▸ Instructions to follow: Would you output the entries below only from the line containing "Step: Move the" through the line containing "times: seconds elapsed", exactly as they stand and with both ends included?

..........

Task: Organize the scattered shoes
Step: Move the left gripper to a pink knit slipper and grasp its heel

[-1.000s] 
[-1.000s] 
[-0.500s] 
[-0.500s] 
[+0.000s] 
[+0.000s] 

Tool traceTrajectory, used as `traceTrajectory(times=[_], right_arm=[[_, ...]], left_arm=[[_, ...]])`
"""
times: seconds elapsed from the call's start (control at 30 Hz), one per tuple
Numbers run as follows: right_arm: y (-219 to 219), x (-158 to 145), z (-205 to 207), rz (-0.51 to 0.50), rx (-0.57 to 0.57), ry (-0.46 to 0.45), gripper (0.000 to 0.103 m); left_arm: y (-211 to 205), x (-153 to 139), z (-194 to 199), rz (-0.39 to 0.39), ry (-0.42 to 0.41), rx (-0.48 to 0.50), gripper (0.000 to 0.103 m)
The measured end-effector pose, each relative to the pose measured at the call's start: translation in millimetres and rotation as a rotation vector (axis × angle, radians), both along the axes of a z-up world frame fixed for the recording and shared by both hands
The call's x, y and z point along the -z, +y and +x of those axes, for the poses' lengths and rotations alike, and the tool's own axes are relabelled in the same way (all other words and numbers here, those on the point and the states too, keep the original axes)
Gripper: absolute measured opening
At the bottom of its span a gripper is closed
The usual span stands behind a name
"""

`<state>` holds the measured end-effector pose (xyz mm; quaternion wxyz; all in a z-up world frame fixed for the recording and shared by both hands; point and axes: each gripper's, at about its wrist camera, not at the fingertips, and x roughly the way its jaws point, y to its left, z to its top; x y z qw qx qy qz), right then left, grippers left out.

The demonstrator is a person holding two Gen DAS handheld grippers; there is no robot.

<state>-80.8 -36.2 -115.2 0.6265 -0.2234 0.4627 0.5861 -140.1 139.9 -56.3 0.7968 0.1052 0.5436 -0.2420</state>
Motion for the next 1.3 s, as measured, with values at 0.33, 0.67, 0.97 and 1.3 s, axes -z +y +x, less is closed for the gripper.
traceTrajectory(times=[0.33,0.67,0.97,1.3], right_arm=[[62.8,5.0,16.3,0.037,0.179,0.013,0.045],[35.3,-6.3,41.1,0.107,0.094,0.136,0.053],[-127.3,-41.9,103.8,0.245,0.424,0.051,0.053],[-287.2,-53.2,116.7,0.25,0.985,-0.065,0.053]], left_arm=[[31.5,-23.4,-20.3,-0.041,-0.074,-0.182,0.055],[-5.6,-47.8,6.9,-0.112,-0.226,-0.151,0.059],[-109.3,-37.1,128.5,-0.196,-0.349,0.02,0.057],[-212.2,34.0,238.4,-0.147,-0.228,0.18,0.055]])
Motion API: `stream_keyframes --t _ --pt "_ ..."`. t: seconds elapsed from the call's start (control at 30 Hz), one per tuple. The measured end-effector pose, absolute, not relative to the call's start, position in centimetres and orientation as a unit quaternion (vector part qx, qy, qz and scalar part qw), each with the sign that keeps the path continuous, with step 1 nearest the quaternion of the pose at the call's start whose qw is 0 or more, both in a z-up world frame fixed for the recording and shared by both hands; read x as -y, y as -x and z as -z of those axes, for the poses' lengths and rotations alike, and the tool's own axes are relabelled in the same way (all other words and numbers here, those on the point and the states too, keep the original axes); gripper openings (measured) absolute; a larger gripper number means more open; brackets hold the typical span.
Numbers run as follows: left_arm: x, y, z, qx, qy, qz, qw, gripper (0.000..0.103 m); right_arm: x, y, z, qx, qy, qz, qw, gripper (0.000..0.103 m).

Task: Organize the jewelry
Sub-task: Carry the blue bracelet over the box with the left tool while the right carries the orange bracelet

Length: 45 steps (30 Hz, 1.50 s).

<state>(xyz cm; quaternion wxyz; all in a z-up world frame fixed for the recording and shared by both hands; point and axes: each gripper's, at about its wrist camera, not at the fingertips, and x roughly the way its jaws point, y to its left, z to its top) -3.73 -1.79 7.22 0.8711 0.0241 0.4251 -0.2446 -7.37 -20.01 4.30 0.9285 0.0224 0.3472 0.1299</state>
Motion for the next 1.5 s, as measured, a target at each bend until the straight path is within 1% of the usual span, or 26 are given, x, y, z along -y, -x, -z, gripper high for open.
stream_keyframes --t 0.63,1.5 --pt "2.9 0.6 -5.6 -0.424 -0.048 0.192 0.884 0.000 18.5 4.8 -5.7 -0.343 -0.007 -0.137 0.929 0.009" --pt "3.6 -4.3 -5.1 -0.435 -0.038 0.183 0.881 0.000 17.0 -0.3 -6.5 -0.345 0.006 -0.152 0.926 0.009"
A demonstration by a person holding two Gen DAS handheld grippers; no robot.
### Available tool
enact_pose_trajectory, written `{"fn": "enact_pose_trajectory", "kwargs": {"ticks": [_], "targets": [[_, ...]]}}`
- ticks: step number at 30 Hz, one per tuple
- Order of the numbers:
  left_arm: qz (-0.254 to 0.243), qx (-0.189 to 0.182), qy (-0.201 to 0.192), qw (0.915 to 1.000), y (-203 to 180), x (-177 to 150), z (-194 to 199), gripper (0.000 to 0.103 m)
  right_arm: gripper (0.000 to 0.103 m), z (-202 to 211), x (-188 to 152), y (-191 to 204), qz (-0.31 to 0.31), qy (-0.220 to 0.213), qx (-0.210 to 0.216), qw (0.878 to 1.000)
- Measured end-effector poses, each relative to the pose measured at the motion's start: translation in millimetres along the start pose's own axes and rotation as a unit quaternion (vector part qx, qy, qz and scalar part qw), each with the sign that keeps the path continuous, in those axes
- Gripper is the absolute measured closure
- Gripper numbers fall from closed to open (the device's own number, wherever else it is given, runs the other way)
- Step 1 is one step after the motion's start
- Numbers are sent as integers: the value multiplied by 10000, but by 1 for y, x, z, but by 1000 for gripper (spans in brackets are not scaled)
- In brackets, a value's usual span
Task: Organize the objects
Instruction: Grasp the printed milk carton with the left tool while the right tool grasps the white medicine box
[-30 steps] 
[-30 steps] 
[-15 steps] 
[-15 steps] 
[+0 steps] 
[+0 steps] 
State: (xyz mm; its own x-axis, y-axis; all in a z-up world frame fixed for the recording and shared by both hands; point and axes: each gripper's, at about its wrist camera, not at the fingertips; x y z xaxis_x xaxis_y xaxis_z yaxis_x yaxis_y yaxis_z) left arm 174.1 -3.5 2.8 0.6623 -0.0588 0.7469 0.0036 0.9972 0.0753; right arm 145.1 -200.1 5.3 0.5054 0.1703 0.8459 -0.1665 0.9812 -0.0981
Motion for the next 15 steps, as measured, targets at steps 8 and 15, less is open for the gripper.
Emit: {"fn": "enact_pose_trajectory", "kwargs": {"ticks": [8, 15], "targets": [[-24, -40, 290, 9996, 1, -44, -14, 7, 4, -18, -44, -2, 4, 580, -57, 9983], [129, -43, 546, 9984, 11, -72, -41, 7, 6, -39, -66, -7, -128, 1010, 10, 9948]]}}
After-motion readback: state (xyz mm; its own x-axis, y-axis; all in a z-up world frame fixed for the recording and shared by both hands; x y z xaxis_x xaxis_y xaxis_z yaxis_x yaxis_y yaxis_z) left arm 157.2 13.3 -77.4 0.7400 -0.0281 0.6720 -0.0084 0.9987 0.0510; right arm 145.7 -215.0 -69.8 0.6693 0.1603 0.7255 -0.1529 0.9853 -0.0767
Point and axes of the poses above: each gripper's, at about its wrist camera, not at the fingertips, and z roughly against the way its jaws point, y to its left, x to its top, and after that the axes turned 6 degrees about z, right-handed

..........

▸ Solution to this task:
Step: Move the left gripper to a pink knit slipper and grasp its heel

[-1.000s] 
[-1.000s] 
[-0.500s] 
[-0.500s] 
[+0.000s] 
[+0.000s] 

Tool traceTrajectory, used as `traceTrajectory(times=[_], right_arm=[[_, ...]], left_arm=[[_, ...]])`
"""
times: seconds elapsed from the call's start (control at 30 Hz), one per tuple

The answer given is complete.